Approach of Dysphagia

  • 1Department of Internal Medicine, Kosin University College of Medicine, Busan, Korea


Dysphagia has been reported to be relatively common and seems to be increased in Korea. Dysphagia can be classified as oropharyngeal dysphagia or esophageal dysphagia. In patients with swallowing difficulties, it is important to determine whether the dysphagia is oropharyngeal or esophageal. Patients with orophayngeal dysphagia are likely to develop aspiration and aspiration pneumonia, so accurate diagnosis should be made in the early stages of complaining of swallowing difficulties. Patients with orophayngeal dysphagia complained difficulty initiating a swallow. Swallowing may be accompanied by coughing, choking, nasopharyngeal regurgitation, aspiration, and a sensation of residual food remaining in the pharynx. Patients with esophageal dysphagia complained difficulty swallowing several seconds after initiating a swallow and a sensation of food getting stuck in the esophagus. Esophageal dysphagia should be characterized by analyzing whether foods that cause swallowing difficulties are solid, liquids or both, whether symptoms are progressive or intermittent, how severe, and associated symptoms, such as weight loss, heartburn, or regurgitation.
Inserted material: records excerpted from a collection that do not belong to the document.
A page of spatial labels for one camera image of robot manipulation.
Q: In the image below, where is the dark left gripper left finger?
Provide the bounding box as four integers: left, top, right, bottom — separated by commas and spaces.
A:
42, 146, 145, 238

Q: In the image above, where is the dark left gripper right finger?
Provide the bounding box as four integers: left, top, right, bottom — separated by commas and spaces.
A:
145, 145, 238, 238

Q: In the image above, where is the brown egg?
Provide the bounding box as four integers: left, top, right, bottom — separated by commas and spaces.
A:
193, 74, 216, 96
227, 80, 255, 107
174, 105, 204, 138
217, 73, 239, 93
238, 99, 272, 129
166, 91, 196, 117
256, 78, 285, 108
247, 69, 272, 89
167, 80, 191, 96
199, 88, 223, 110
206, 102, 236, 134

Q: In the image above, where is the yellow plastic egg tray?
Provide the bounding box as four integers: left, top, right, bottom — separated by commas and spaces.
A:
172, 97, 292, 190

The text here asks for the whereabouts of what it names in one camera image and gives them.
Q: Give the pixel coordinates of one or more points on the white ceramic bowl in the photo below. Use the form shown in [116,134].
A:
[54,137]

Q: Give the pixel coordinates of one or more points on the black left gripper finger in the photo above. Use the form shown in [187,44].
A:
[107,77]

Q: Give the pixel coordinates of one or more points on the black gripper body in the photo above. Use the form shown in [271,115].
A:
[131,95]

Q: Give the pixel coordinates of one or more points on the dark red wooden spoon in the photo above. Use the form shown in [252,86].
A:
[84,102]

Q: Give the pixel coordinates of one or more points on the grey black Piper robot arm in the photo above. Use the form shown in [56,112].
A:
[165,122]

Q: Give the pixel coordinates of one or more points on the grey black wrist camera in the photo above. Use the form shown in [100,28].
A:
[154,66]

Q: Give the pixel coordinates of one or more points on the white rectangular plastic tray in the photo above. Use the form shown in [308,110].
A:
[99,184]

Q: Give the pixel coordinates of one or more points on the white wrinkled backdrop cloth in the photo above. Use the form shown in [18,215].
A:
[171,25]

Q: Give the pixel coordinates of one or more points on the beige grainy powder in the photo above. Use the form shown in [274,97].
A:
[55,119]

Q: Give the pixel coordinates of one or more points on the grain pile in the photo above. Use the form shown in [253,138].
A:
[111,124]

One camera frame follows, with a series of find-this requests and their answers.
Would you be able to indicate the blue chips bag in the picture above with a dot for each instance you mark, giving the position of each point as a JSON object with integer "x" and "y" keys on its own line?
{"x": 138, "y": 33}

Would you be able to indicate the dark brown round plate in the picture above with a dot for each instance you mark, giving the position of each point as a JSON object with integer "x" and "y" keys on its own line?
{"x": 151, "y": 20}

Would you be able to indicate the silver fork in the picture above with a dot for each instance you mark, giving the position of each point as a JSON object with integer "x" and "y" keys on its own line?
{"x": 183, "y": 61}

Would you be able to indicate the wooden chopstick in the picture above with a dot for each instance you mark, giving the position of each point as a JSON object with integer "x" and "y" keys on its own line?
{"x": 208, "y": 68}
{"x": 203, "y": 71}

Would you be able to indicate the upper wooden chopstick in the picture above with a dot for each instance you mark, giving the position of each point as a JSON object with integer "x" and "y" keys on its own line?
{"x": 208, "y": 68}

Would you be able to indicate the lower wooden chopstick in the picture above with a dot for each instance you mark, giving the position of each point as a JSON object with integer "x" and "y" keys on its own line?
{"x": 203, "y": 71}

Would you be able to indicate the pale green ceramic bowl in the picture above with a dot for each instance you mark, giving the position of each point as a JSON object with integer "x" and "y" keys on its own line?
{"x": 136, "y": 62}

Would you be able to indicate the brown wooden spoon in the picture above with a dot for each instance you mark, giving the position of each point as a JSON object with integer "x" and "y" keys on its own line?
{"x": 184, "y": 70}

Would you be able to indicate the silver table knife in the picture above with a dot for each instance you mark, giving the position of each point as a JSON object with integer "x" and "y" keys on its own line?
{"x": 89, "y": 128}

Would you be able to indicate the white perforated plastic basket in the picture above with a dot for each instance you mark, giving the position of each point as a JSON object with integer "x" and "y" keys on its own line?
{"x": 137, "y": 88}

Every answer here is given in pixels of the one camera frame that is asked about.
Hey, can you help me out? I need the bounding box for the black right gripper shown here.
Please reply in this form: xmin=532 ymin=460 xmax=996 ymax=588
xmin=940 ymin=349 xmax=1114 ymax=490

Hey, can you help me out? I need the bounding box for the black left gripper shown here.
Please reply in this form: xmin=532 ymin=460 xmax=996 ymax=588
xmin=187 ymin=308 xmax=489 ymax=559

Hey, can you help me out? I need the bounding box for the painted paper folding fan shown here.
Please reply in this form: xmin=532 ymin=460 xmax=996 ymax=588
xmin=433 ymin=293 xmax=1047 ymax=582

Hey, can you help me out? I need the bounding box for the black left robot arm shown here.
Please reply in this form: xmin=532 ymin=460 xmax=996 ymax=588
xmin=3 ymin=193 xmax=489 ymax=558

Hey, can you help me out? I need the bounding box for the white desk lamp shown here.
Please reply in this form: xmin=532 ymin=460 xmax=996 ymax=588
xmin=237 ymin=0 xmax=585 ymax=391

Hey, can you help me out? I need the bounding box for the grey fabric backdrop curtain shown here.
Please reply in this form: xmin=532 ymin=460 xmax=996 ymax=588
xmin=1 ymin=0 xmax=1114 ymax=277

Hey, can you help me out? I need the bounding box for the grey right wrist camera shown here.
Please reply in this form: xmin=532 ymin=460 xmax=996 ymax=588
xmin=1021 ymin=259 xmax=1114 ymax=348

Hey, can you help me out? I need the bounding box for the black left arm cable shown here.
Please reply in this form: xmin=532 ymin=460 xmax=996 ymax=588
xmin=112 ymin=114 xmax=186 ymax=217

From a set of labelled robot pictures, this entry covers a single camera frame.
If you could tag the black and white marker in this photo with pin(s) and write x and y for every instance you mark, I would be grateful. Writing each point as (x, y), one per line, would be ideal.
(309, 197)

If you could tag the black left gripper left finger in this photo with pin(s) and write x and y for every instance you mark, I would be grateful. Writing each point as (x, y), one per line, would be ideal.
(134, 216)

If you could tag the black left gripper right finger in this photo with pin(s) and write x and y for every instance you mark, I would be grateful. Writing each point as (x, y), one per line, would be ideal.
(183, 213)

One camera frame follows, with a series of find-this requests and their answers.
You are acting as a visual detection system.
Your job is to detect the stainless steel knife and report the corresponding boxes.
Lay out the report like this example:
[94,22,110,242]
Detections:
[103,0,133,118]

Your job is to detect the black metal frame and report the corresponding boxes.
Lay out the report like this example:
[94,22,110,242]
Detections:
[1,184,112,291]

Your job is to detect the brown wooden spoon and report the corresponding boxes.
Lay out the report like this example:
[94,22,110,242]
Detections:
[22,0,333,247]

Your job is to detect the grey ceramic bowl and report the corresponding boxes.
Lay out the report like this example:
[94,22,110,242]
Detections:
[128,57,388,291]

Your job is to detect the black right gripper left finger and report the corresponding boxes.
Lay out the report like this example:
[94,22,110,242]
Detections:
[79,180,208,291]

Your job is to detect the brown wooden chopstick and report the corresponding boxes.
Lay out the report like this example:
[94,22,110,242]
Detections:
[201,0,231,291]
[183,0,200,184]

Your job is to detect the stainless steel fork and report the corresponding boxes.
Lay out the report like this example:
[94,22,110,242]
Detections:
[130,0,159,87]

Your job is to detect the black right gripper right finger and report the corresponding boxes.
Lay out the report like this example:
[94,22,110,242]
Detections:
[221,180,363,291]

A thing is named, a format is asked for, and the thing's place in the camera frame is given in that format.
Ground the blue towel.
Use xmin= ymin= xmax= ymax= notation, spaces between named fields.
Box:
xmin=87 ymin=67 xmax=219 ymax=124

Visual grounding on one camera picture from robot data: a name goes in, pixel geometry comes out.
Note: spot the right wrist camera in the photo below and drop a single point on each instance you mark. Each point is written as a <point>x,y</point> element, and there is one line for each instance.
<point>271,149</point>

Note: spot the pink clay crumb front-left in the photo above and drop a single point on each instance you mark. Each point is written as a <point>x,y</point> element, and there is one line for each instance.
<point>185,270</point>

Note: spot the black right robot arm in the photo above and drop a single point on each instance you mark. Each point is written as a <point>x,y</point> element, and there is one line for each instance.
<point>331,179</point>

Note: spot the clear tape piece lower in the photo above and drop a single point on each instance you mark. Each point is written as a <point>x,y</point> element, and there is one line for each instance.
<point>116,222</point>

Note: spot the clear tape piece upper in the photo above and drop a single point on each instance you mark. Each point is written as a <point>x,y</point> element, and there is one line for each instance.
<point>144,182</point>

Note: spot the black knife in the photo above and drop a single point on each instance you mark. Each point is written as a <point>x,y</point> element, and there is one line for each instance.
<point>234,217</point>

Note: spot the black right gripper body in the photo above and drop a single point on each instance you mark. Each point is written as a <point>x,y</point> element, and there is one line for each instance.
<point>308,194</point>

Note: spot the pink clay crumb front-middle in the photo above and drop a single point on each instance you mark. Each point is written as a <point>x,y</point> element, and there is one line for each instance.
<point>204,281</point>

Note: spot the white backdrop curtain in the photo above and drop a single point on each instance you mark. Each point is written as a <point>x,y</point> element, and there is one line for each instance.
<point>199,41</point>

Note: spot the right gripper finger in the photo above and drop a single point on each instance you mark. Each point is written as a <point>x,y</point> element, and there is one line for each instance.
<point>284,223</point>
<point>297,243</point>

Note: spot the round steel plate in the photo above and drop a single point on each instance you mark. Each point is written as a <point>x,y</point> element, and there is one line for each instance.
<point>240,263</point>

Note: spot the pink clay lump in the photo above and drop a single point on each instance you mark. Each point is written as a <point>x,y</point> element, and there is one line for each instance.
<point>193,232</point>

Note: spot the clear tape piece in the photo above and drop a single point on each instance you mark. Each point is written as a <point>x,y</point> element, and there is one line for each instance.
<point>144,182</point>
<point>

The approach to diagnostic testing to determine the cause of esophageal dysphagia is based upon the medical history. If esophageal motility disorder is suspected, barium esophagogram is performed first, and upper endoscopy is performed first if structural abnormalities are suspected. If an upper endoscopy shows normal findings, but the esophagus is still suspected of mechanical obstruction, a barium esophagogram is performed. Esophageal manometry should be performed in patients with swallowing difficulties who are suspected of esophageal motility disorder or have normal findings in upper endoscopy.